* _Exercise requirements_: Please repeat, exactly and without pictures, the lines of the entries below that run from the one containing "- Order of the" through the one containing "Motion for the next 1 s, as".

------------------------------

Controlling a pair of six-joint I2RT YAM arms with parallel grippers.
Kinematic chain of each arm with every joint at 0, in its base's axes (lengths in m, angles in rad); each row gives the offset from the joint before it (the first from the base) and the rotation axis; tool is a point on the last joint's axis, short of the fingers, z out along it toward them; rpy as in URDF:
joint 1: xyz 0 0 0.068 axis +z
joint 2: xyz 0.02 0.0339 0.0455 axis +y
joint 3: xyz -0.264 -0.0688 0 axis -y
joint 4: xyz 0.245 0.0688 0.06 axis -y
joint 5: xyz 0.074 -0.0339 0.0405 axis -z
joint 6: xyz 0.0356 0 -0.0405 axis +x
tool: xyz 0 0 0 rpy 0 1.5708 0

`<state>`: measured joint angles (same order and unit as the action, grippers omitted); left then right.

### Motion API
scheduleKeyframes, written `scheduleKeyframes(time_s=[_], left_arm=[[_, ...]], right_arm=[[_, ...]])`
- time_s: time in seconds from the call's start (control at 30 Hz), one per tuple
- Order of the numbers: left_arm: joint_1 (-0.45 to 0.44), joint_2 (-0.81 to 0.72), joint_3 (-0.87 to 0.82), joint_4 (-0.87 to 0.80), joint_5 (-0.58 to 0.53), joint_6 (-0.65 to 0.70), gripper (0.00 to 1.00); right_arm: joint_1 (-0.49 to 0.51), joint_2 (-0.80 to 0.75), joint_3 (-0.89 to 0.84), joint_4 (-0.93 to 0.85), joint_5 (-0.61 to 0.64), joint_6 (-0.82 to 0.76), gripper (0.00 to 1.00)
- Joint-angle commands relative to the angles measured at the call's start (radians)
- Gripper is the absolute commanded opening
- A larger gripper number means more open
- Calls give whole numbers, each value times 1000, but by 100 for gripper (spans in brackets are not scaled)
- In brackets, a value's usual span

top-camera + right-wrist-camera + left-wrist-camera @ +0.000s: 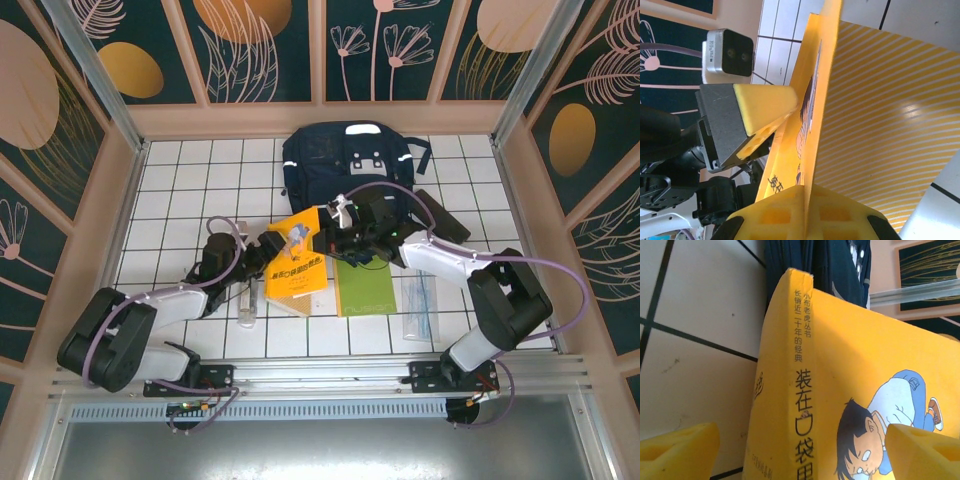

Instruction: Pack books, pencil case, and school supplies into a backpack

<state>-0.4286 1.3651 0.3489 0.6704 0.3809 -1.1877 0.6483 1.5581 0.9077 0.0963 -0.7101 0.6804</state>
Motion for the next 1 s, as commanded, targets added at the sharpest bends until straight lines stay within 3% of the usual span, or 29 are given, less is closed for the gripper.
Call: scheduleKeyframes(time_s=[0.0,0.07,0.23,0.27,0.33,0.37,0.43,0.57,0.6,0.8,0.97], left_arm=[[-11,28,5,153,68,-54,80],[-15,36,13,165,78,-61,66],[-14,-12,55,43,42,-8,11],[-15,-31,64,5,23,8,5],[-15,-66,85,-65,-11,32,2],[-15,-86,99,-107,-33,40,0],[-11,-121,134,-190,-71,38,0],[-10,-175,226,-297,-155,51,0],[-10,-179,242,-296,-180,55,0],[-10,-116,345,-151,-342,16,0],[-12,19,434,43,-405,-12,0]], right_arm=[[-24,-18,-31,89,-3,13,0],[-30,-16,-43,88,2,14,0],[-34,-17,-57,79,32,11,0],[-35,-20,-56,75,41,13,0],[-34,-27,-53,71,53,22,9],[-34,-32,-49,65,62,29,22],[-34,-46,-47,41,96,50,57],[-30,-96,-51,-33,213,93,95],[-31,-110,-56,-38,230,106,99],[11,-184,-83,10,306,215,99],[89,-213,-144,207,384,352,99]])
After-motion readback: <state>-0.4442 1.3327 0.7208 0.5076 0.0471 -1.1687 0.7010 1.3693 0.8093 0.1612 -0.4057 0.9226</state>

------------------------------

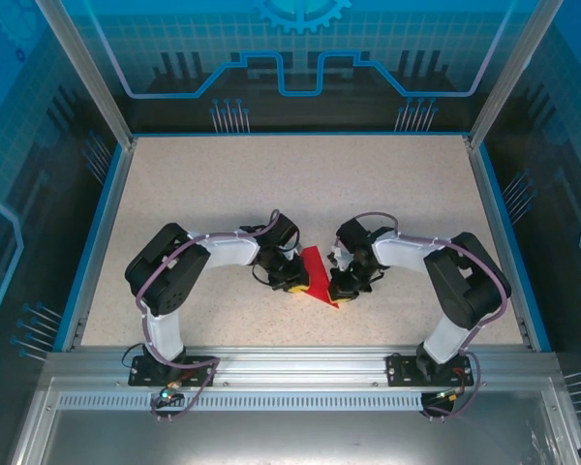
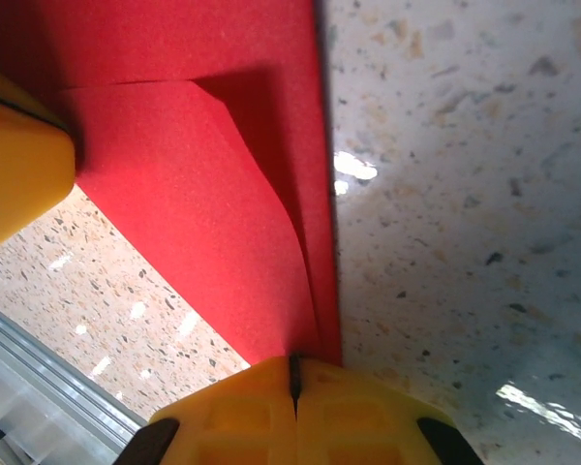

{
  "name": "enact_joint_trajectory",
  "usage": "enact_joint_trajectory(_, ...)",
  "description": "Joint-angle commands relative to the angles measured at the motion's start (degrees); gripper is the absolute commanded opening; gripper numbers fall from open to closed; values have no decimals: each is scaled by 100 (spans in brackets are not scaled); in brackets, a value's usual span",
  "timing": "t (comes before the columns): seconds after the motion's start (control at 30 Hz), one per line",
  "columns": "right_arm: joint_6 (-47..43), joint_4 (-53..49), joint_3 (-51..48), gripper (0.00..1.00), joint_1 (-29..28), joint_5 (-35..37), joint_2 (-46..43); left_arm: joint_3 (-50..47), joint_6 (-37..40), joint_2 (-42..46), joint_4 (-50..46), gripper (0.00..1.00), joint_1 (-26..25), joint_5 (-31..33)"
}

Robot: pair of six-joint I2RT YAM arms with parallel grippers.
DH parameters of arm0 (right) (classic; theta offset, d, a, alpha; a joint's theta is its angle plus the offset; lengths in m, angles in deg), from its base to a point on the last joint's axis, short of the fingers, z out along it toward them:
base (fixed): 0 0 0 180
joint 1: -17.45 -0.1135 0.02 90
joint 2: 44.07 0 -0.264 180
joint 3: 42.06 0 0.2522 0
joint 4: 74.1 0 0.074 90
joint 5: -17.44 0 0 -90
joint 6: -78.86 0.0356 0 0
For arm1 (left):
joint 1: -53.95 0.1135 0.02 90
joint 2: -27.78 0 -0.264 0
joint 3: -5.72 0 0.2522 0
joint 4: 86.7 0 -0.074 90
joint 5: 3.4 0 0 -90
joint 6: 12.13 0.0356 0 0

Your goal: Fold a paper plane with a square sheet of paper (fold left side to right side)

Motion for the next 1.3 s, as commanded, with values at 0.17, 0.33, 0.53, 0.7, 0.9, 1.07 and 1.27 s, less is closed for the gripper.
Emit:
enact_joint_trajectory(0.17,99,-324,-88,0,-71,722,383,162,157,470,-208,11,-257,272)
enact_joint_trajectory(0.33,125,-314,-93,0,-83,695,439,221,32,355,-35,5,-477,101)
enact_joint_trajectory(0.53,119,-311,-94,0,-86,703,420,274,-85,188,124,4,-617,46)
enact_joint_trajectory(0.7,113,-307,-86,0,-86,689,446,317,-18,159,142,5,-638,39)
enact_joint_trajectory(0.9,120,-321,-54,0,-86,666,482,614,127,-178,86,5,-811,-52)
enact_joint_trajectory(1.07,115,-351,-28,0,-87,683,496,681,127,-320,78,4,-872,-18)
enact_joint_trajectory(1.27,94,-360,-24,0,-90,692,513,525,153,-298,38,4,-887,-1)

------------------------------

* _Response box_:
- Order of the numbers: left_arm: joint_1 (-0.45 to 0.44), joint_2 (-0.81 to 0.72), joint_3 (-0.87 to 0.82), joint_4 (-0.87 to 0.80), joint_5 (-0.58 to 0.53), joint_6 (-0.65 to 0.70), gripper (0.00 to 1.00); right_arm: joint_1 (-0.49 to 0.51), joint_2 (-0.80 to 0.75), joint_3 (-0.89 to 0.84), joint_4 (-0.93 to 0.85), joint_5 (-0.61 to 0.64), joint_6 (-0.82 to 0.76), gripper (0.00 to 1.00)
- Joint-angle commands relative to the angles measured at the call's start (radians)
- Gripper is the absolute commanded opening
- A larger gripper number means more open
- Calls give whole numbers, each value times 1000, but by 100 for gripper (spans in brackets are not scaled)
- In brackets, a value's usual span

top-camera + right-wrist-camera + left-wrist-camera @ +0.000s: 

Instruction: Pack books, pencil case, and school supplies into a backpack

<state>-0.4286 1.3651 0.3489 0.6704 0.3809 -1.1877 0.6483 1.5581 0.9077 0.0963 -0.7101 0.6804</state>
Motion for the next 1 s, as commanded, targets added at the sharpest bends until straight lines stay within 3% of the usual span, or 29 are given, less is closed for the gripper.

With this, the exercise is complete.